Annual Report 2013
The state of the world's human rights

17 December 2008

Three Bosnians return home, but three remain in Guantánamo

Three Bosnians return home, but three remain in Guantánamo
Three detainees were released on Tuesday from the Guantánamo Bay detention camp to their homes in Bosnia and Herzegovina (BiH). Boudella al Hajj, Mustafa Ait Idr and Mohammed Nechle are part of a group of six Bosnian men of Algerian origin arrested by civilian police in BiH, handed over to US military forces and transferred to Guantánamo in 2002.

However, the three other men remain in Guantánamo. Amnesty International has urged the Bosnian authorities to ensure their safe return to Bosnia.
The US district court for the District of Columbia ruled on 20 November 2008 that five of them should be released, as the US government could not justify their continued detention as "enemy combatants". Judge Leon ruled that the US government could keep the sixth man in detention.
The Human Rights Chamber of Bosnia and Herzegovina ruled in two separate decisions in October 2002 and in April 2003 that the BiH authorities had arbitrarily expelled the men. It stated that they had violated the men's rights to liberty.

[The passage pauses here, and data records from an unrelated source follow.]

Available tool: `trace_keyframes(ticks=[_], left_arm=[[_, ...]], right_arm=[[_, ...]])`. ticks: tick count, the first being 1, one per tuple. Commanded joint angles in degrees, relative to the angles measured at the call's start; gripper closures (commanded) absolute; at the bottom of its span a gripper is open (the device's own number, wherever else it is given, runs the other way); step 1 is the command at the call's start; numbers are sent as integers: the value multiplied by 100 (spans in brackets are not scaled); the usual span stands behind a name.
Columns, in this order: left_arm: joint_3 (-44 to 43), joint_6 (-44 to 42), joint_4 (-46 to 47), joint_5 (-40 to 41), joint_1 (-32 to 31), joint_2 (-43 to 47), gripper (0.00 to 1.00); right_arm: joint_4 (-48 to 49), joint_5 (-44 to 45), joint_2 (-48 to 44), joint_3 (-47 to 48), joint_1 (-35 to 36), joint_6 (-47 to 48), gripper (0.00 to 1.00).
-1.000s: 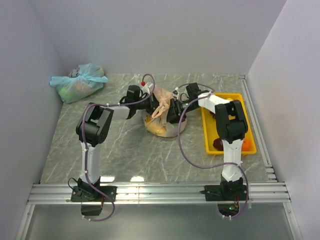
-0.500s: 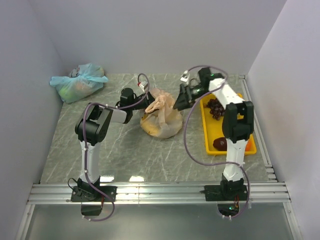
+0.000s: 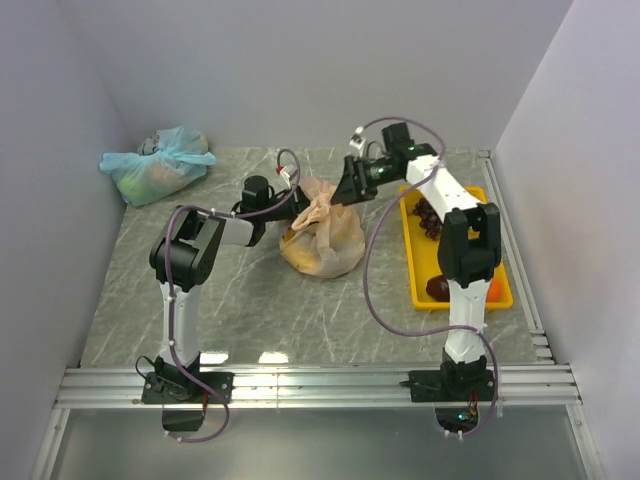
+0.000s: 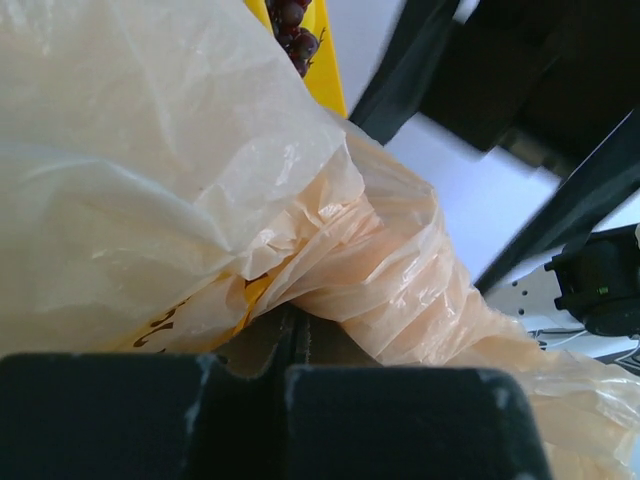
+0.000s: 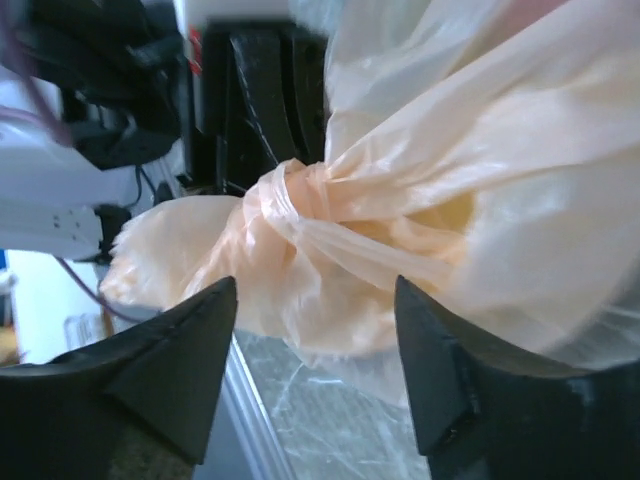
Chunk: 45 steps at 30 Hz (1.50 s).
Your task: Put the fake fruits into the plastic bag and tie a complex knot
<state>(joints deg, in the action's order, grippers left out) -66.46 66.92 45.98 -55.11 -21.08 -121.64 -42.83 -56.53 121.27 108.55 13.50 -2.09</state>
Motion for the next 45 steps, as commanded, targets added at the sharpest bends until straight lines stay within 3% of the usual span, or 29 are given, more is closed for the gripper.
trace_keyframes(ticks=[1, 8, 14, 16, 19, 25, 29, 33, 37, 41, 45], left_arm=[[-271, -21, 271, -61, -63, 194, 100], [-658, 558, 982, 193, -212, -271, 100], [-615, 1473, 2081, -26, -247, -299, 100], [-239, 1631, 2213, -113, -204, -202, 100], [123, 1247, 1768, -61, -107, 79, 100], [98, 561, 1099, -87, -72, 168, 99], [28, 366, 800, -96, -72, 88, 99], [1, 296, 729, -87, -80, 80, 100], [19, 261, 720, -105, -80, 115, 100], [-25, 120, 509, -114, -89, 132, 100], [-95, -21, 289, -105, -98, 115, 100]], right_arm=[[-60, 178, -94, -447, 345, 156, 23], [792, -340, -218, -1353, 865, -509, 20], [2269, -578, -113, -1277, 1120, -1591, 20], [1895, -534, -8, -899, 1059, -1393, 20], [471, -368, -173, -283, 839, -277, 20], [-855, 125, -1034, -809, 348, 875, 20], [-1035, -163, -1185, -888, -127, 877, 25], [-196, -403, -1045, -792, -505, 316, 36], [906, 317, -825, -889, -515, -458, 66], [1031, 442, -342, -581, -287, -626, 69], [1041, 108, -52, -677, 3, -425, 60]])
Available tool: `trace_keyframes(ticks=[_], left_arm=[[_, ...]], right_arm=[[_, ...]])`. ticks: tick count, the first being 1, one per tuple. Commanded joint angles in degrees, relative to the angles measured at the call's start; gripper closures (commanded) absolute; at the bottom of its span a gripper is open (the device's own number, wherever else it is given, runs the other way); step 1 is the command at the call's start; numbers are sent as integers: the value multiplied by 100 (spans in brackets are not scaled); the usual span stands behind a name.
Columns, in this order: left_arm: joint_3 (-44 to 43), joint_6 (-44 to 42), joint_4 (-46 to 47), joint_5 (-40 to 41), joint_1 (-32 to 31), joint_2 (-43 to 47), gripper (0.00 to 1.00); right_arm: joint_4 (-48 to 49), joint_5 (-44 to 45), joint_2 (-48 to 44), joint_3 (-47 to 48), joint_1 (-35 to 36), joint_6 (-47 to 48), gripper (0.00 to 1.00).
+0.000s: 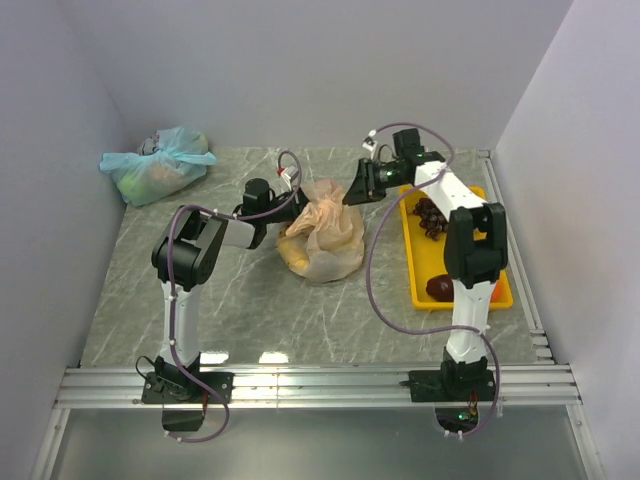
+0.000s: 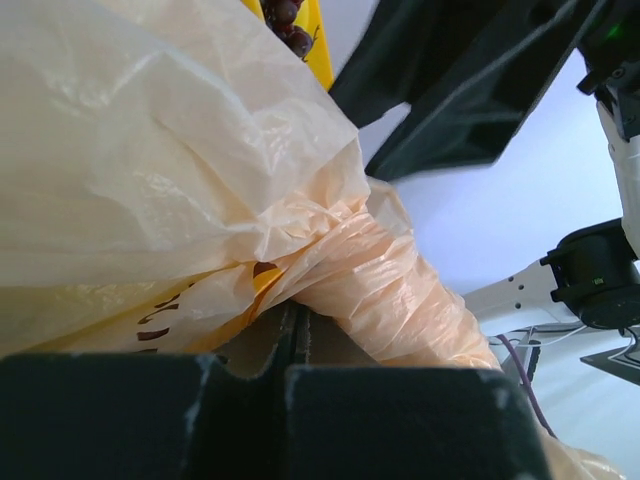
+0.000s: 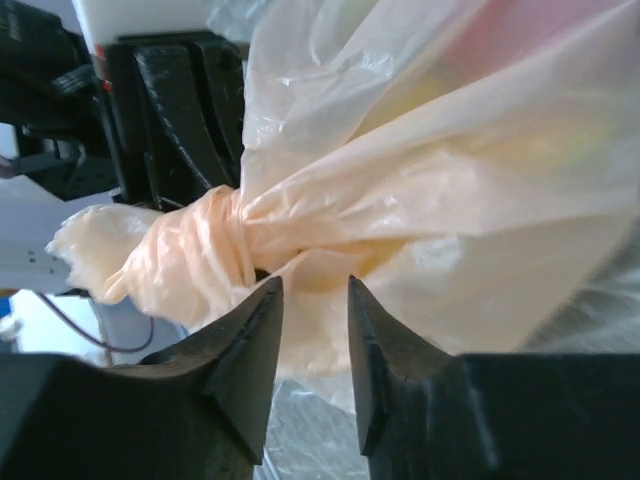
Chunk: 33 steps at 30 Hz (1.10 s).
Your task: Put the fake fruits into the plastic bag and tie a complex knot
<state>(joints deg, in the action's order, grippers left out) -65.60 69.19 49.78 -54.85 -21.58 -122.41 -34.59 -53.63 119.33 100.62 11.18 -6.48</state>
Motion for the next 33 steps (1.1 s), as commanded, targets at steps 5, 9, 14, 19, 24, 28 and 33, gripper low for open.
trace_keyframes(ticks=[5, 9, 14, 19, 24, 28, 33], left_arm=[[-242, -362, -250, -114, -83, 174, 100], [-225, -117, 57, -87, -83, 147, 100], [-216, 341, 682, -43, -109, 51, 100], [-269, 929, 1568, -175, -276, -116, 100], [-260, 1289, 2078, -333, -338, -196, 99], [-391, 1563, 2625, -562, -408, -231, 99], [-383, 1511, 2652, -483, -426, -231, 100]], right_arm=[[418, -893, 12, -253, 376, -29, 45], [-334, -1071, -77, -341, 534, 515, 34], [-515, -1124, -76, -534, 745, 746, 25], [513, -1229, 292, -97, 912, -324, 23], [1242, -1387, 793, 625, 956, -1056, 23], [1226, -1492, 996, 793, 1017, -1092, 23], [1001, -1669, 654, 249, 1018, -761, 23]])
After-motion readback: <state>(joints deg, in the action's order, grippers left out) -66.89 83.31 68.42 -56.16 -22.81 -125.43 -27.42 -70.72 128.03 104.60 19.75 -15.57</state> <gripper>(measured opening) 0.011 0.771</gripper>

The Chamber ordered BiH to use diplomatic channels to protect the rights of all six men, taking all possible steps to contact them, provide them with consular support and ensure they would not be subjected to the death penalty.

Amnesty International has said that, based on these decisions, the authorities of BiH should take all necessary measures to secure prompt return of all six men. The Bosnian government recently reiterated its “unequivocal commitment” to repatriating all the men in a case before the European Court of Human Rights.
"We can’t understand why the remaining men are still in Guantánamo," said Marek Marczynski, researcher at Amnesty International who is in a fact-finding mission in Bosnia and Herzegovina. "The US affirmed they can go. The authorities should implement the decisions of the BiH judiciary and take all measures to bring back all of the men."

The six men were the first of approximately 230 still held in Guantánamo to have their habeas corpus petitions ruled on following the US Supreme Court's judgment in June 2008 that all Guantánamo detainees have the right to challenge the lawfulness of their detention.
"For over six years, Guantánamo has been a symbol of abuse and illegality," said Marek Marczynski. "The stories of these three Bosnians show how other governments, including the Bosnian, can be part of the solution to the problem of Guantánamo."